Provided records ▸
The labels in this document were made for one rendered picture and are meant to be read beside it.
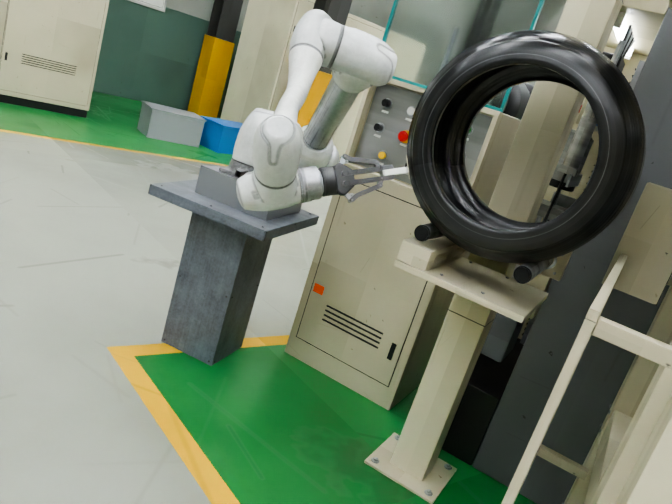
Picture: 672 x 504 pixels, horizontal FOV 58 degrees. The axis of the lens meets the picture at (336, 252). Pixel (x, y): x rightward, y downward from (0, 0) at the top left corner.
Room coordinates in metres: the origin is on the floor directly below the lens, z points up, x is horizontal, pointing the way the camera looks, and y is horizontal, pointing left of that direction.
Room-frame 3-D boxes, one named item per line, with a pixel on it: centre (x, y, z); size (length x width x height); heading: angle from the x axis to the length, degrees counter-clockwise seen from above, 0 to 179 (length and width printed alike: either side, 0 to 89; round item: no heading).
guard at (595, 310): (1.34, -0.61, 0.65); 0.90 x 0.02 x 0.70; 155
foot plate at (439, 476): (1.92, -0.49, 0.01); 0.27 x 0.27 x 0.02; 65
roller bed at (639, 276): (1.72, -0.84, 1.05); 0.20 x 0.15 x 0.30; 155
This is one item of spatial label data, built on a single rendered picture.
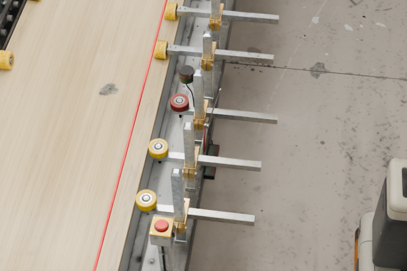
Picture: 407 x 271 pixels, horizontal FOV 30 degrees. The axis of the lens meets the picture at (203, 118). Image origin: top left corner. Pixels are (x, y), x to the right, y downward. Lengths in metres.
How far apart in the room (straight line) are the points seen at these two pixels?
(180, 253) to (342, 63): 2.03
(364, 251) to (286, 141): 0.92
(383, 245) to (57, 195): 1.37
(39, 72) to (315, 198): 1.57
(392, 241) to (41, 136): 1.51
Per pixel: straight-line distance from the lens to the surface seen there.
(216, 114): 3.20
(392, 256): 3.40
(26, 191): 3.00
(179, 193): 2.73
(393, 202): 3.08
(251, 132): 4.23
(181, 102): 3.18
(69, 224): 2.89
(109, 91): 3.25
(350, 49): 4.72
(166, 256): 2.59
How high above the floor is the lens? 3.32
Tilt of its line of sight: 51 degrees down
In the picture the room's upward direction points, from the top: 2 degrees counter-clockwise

Problem to work on ▸
Repeat the listing above from its first line through the line that contains "Room coordinates in", both included, and nothing more. Drop the pictures.

Written response ▸
The labels in this document were made for one rendered picture and are meant to be read beside it.
Picture: 672 x 504 pixels, horizontal FOV 58 degrees. The axis of the lens meets the picture at (336, 252). Pixel (x, y): x rightward, y downward from (0, 0) at the top left corner.
Room coordinates in metres: the origin is on the floor directly below the lens, z points up, x is horizontal, pointing the way the camera looks, and y is horizontal, pointing left of that direction.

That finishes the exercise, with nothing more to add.